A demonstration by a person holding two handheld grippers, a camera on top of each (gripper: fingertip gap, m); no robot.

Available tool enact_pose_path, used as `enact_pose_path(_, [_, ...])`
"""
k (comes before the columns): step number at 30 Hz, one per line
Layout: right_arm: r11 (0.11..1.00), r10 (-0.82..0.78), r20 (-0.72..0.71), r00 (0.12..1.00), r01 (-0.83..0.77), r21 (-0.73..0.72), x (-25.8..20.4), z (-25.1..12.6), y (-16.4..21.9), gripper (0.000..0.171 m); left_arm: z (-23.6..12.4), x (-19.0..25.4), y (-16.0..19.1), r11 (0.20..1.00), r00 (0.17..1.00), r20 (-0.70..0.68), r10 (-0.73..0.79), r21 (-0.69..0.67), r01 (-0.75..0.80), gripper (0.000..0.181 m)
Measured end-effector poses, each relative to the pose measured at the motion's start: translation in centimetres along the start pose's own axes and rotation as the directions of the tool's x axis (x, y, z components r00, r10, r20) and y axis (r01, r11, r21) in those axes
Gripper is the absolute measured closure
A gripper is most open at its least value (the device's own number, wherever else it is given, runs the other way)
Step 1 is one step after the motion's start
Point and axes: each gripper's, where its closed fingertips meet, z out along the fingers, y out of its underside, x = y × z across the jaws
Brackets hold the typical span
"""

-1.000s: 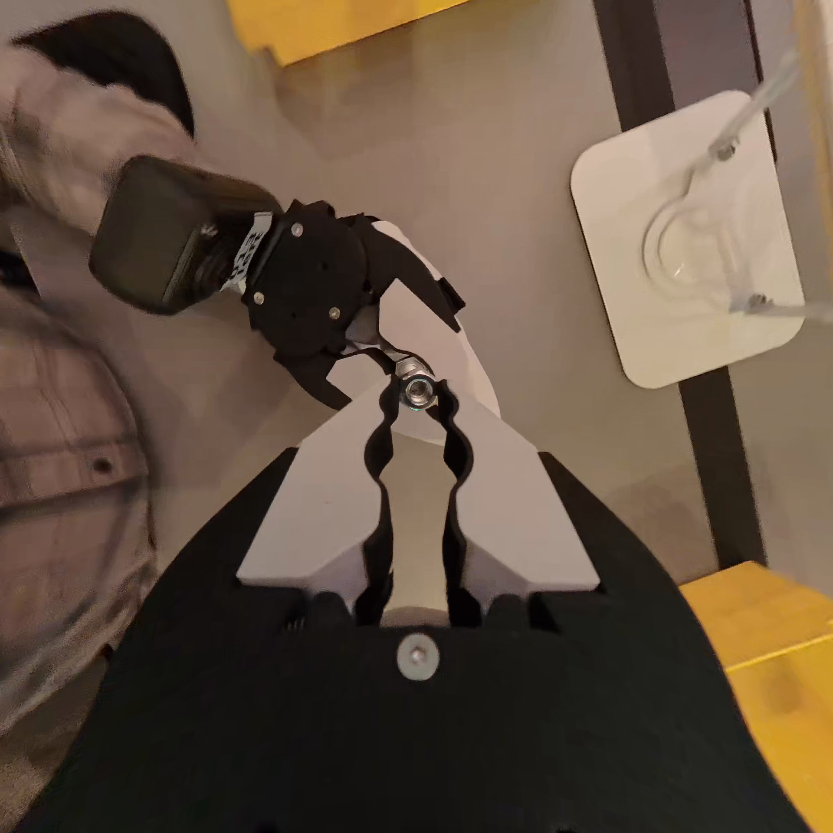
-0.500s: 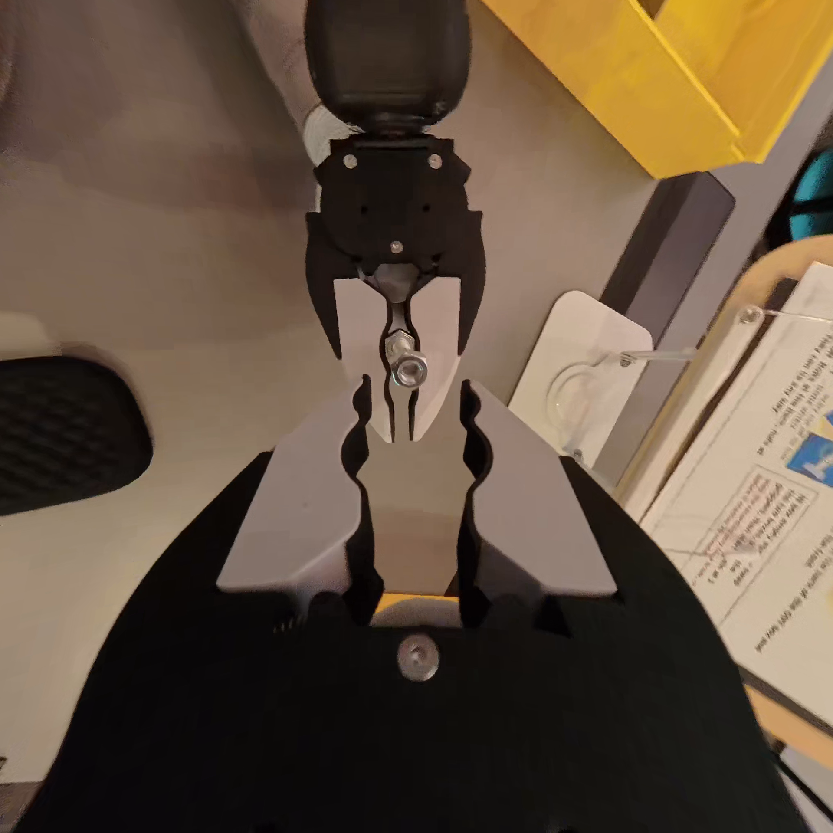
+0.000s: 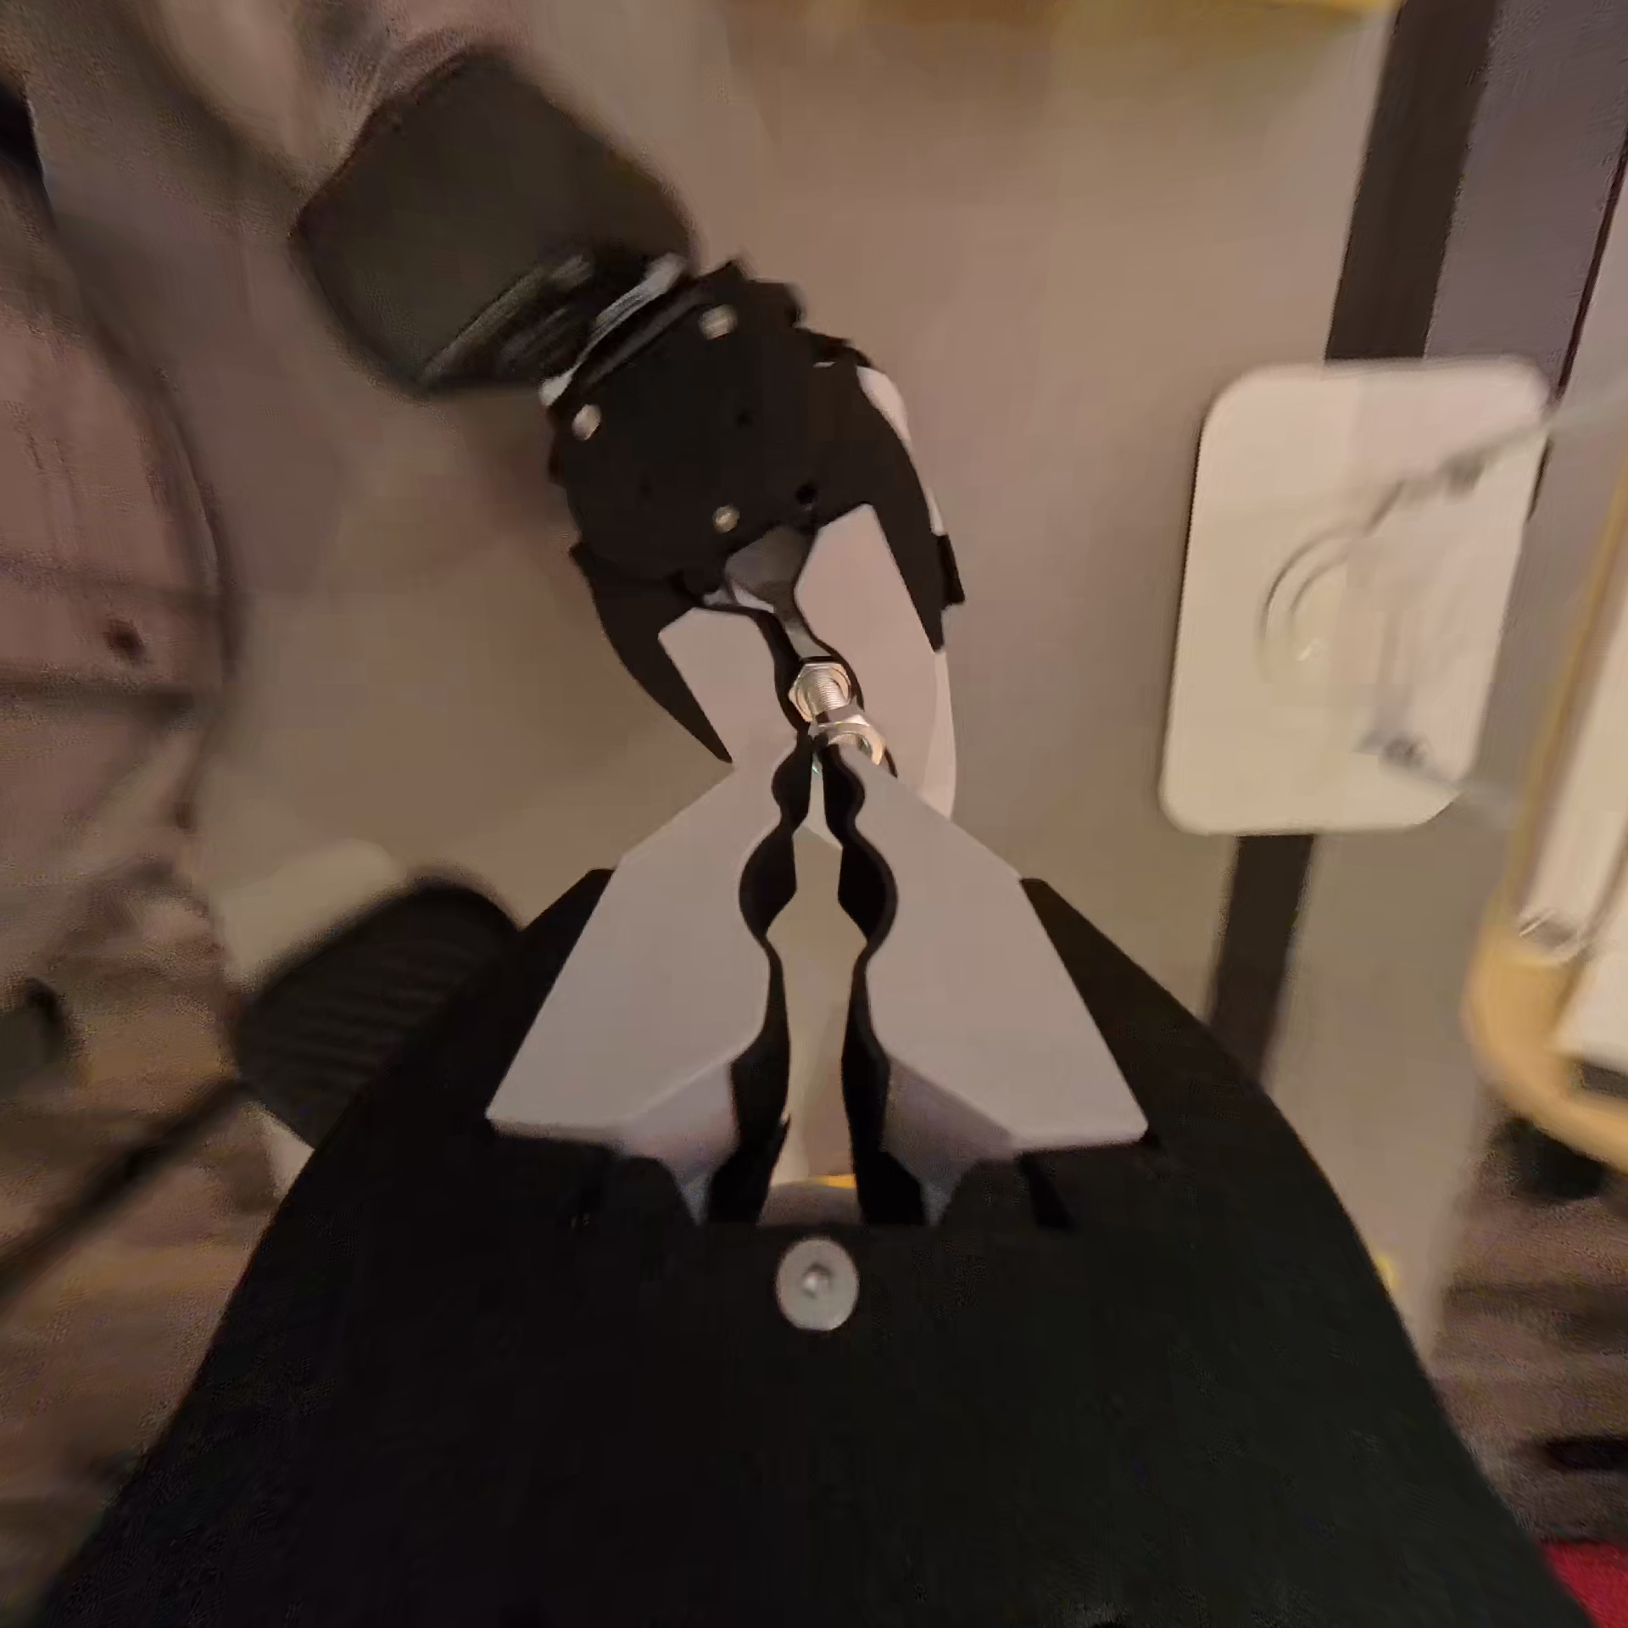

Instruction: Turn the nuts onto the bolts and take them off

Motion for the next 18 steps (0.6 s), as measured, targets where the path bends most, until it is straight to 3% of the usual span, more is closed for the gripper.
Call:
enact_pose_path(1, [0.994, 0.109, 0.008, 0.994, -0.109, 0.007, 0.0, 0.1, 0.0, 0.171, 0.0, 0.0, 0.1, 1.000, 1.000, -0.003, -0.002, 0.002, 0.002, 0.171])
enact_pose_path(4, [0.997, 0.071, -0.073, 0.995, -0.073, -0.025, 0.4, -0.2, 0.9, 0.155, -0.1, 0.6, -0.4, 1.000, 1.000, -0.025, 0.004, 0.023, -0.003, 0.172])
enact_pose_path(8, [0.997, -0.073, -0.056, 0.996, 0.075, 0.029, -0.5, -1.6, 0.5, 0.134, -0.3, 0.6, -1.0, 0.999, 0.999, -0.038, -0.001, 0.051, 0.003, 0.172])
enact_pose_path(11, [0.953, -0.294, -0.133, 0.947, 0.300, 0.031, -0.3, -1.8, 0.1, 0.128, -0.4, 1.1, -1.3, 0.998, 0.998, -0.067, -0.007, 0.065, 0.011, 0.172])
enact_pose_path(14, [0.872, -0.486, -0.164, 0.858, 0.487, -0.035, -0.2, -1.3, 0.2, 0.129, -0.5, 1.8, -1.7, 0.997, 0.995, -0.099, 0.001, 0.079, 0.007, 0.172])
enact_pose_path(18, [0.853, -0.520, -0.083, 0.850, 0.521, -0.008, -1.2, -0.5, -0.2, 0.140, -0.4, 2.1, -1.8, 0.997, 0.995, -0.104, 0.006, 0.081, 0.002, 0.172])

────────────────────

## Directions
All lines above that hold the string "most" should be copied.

## Solution
A gripper is most open at its least value (the device's own number, wherever else it is given, runs the other way)
Motion for the next 18 steps (0.6 s), as measured, targets where the path bends most, until it is straight to 3% of the usual span, more is closed for the gripper.

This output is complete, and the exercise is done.